Welcome to this year’s Neutral, which emerges as a result of our students’ hard work, dedication and creative minds. This year has seen significant changes in the Media and Film Studies programmes and the ways in which Neutral has been produced. Not least, this involves us moving onto a digital platform and exploring the possibilities that are opened up by online environments.

This has been approached by our editors and contributors not just as a shift in technological mode and as an opportunity to work with the fantastic team at Plump Digital, but as a springboard for creativity, dialogue and debate and we are hugely proud of the result. This year has also seen an increased input from our alumni, and we’re delighted that some of our ex-students have volunteered many, many hours to the development and completion of this edition.

When the editorial team first met in October 12 to discuss directions and thematics for this year’s Neutral, inevitably many of the bleaker aspects of today emerged as areas of interest: political strife and disillusionment, sinister and disturbing press activities, the on-going economic crisis and the effects that this is having and will have on our students and graduates. One overwhelming issue arose which we began to refer to as authenticity anxiety: revelations about entertainers and sports stars who have previously been placed on pedestals. Horsemeat sold to us as convenience food, conspiracy theories abound and the insistence that an augmented reality will dazzle and not disturb.
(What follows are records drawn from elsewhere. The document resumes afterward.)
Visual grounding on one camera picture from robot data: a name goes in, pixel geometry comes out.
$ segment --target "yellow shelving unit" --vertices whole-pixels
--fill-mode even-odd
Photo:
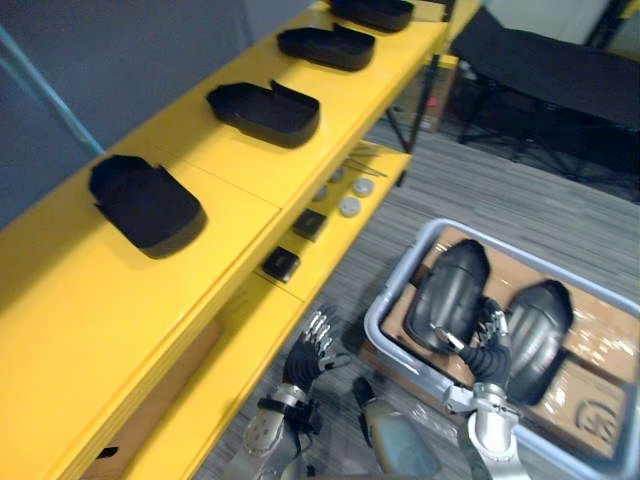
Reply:
[[[300,266],[291,280],[285,284],[257,270],[216,315],[215,321],[224,332],[222,340],[134,460],[125,478],[191,478],[242,407],[297,319],[409,162],[409,155],[369,142],[359,143],[353,153],[359,162],[387,176],[374,177],[346,168],[340,182],[329,184],[327,197],[309,205],[327,215],[327,225],[317,241],[288,231],[277,242],[300,257]],[[338,204],[352,195],[351,185],[361,177],[374,180],[375,190],[361,199],[362,210],[356,217],[346,218],[338,212]]]
[[[370,142],[358,143],[349,158],[382,172],[387,177],[376,177],[354,168],[343,167],[344,177],[342,180],[326,184],[328,187],[326,198],[307,205],[307,208],[327,216],[327,226],[322,230],[317,241],[306,240],[292,230],[288,230],[277,242],[277,245],[295,253],[302,259],[289,282],[283,283],[275,280],[260,268],[256,270],[258,275],[303,301],[312,298],[329,277],[351,242],[384,200],[400,172],[406,168],[410,159],[407,154]],[[358,166],[348,160],[346,164]],[[352,185],[358,178],[373,180],[375,187],[370,196],[359,198],[361,212],[355,217],[347,218],[339,211],[340,200],[346,196],[355,197]]]
[[[327,5],[318,2],[279,31],[329,28],[336,20]],[[132,475],[147,471],[146,459],[158,460],[159,467],[171,464],[171,455],[162,453],[168,447],[158,446],[164,438],[194,464],[213,445],[293,328],[311,292],[320,288],[408,157],[386,152],[372,160],[389,180],[376,179],[377,190],[374,197],[363,199],[360,217],[340,227],[345,235],[332,242],[323,237],[308,247],[331,258],[313,280],[305,276],[304,265],[316,260],[301,251],[303,265],[287,287],[295,287],[295,294],[264,278],[255,280],[259,275],[252,272],[424,59],[440,47],[445,34],[443,23],[412,22],[394,34],[341,23],[376,37],[373,60],[365,69],[345,73],[287,57],[272,35],[109,150],[162,164],[200,200],[208,223],[183,250],[152,260],[102,217],[88,190],[91,165],[101,159],[0,232],[0,478],[80,478],[234,292],[247,282],[266,283],[286,294],[269,293],[280,299],[272,302],[289,305],[283,299],[291,299],[286,307],[291,312],[287,310],[282,323],[272,324],[275,336],[265,334],[252,340],[255,343],[244,336],[240,320],[217,319],[229,323],[214,363],[237,363],[238,368],[229,372],[213,367],[207,374],[221,382],[222,394],[207,389],[196,393],[197,382],[189,387],[193,402],[199,395],[214,403],[216,395],[224,399],[207,416],[193,417],[207,424],[206,435],[190,430],[194,420],[186,405],[192,404],[184,400],[141,452]],[[217,121],[205,101],[218,85],[243,81],[266,86],[270,79],[321,103],[318,129],[299,148],[248,137]],[[329,213],[328,228],[334,228],[340,219]],[[265,309],[271,301],[265,300]],[[254,322],[251,318],[247,325]],[[247,346],[255,353],[247,354]],[[222,381],[223,372],[237,378]],[[204,410],[199,406],[193,411],[200,415]],[[169,433],[174,422],[175,432],[183,433]]]

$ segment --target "gray plastic bin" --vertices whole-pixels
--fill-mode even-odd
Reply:
[[[440,402],[443,401],[445,392],[453,382],[387,338],[380,330],[380,324],[421,260],[447,227],[465,232],[484,245],[500,250],[539,272],[571,283],[636,318],[640,316],[638,304],[530,253],[452,220],[436,219],[428,222],[418,232],[414,242],[408,247],[385,282],[384,289],[367,311],[364,327],[367,337],[377,349],[376,355],[385,365]],[[523,425],[518,425],[515,429],[518,443],[581,480],[614,478],[637,480],[640,478],[640,392],[637,386],[631,393],[630,399],[630,405],[626,409],[625,419],[622,422],[617,454],[613,461],[605,461],[586,454],[578,458]]]

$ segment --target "metal rod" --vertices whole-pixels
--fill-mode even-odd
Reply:
[[[21,82],[18,83],[47,106],[92,156],[103,154],[104,148],[73,114],[2,25],[0,25],[0,44],[7,52],[6,61],[0,62],[7,72],[14,78],[20,78]]]

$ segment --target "gray striped carpet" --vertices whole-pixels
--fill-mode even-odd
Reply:
[[[370,132],[368,139],[397,147],[384,122]],[[316,303],[337,305],[342,328],[357,326],[417,230],[437,217],[465,223],[637,298],[639,215],[640,207],[631,202],[459,145],[441,134],[422,134],[404,186],[389,194]],[[284,355],[294,338],[295,332],[196,479],[220,477],[240,445],[257,400],[280,380]],[[325,426],[309,450],[308,460],[319,473],[378,471],[374,454],[362,438],[359,412],[350,391],[359,375],[371,379],[379,395],[416,421],[442,461],[437,478],[470,478],[449,420],[392,381],[376,375],[357,358],[349,366],[325,374],[314,387]],[[521,451],[521,456],[534,479],[568,478],[543,458],[527,451]]]

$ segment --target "robot finger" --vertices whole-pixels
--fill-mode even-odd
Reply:
[[[302,334],[301,334],[302,341],[304,342],[309,341],[309,339],[311,338],[311,332],[313,331],[314,327],[316,326],[316,324],[318,323],[321,317],[322,317],[322,312],[320,310],[316,310],[311,314],[311,320],[309,320],[309,324],[302,331]]]
I came away from these meetings a little crest-fallen as to the state of our ever mediated world and the pressures that our students will no doubt face. This soon changed as our collaborations and content developed. I’ve seen genuine hope for community action in our articles, authentic belief in people and their capacity for positive change and very real creative, critical and inspiring engagement from our contributors.
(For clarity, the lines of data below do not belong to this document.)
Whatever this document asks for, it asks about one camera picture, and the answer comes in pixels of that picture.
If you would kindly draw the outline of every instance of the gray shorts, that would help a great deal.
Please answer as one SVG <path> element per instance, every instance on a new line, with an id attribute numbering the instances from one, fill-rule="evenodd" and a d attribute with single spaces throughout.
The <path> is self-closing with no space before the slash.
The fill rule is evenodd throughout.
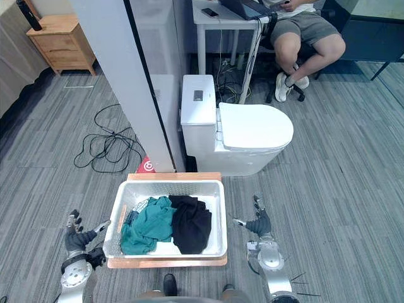
<path id="1" fill-rule="evenodd" d="M 339 34 L 338 30 L 324 18 L 316 13 L 303 11 L 296 16 L 279 20 L 271 34 L 271 43 L 275 44 L 277 38 L 284 33 L 296 33 L 303 42 L 309 44 L 316 43 L 334 33 Z"/>

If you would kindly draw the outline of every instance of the gray carpet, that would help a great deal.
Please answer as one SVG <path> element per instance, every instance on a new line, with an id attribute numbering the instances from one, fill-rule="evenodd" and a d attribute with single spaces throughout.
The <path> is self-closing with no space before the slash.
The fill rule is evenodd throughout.
<path id="1" fill-rule="evenodd" d="M 398 88 L 404 85 L 404 64 L 370 82 L 372 64 L 336 64 L 311 82 L 305 102 L 292 93 L 284 104 L 272 103 L 291 118 L 294 138 L 260 173 L 223 178 L 227 266 L 104 266 L 97 270 L 95 302 L 161 289 L 166 273 L 176 276 L 180 295 L 217 299 L 222 287 L 233 283 L 253 303 L 264 302 L 259 277 L 245 260 L 245 243 L 254 237 L 230 222 L 232 216 L 253 218 L 256 191 L 263 193 L 288 256 L 288 274 L 306 272 L 300 281 L 308 285 L 294 284 L 294 290 L 322 296 L 300 296 L 301 302 L 403 302 L 404 108 Z M 248 103 L 263 103 L 267 93 L 266 83 L 256 83 Z M 1 137 L 0 296 L 9 295 L 10 302 L 53 302 L 66 257 L 67 214 L 79 209 L 88 228 L 107 219 L 119 184 L 139 164 L 133 155 L 119 174 L 73 165 L 84 135 L 100 132 L 95 113 L 116 103 L 101 73 L 51 76 L 32 99 Z M 110 128 L 128 125 L 118 109 L 100 118 Z"/>

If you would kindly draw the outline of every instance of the toilet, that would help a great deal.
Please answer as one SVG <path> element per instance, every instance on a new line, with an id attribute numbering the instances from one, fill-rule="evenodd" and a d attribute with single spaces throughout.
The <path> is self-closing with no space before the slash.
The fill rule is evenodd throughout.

There is always an element of nostalgia and melancholy as we bid farewell to our fantastic final year students, who have throughout their degree taught us about our relationship to media and the arts. On our recent field trip to Madrid, one soon to graduate student was reading on the plane an inspiring tome on the philosophy of one Philip Dunphy and it is from here that I take this year’s inspirational quotation:

“If you love something, set it free, unless it’s a tiger.”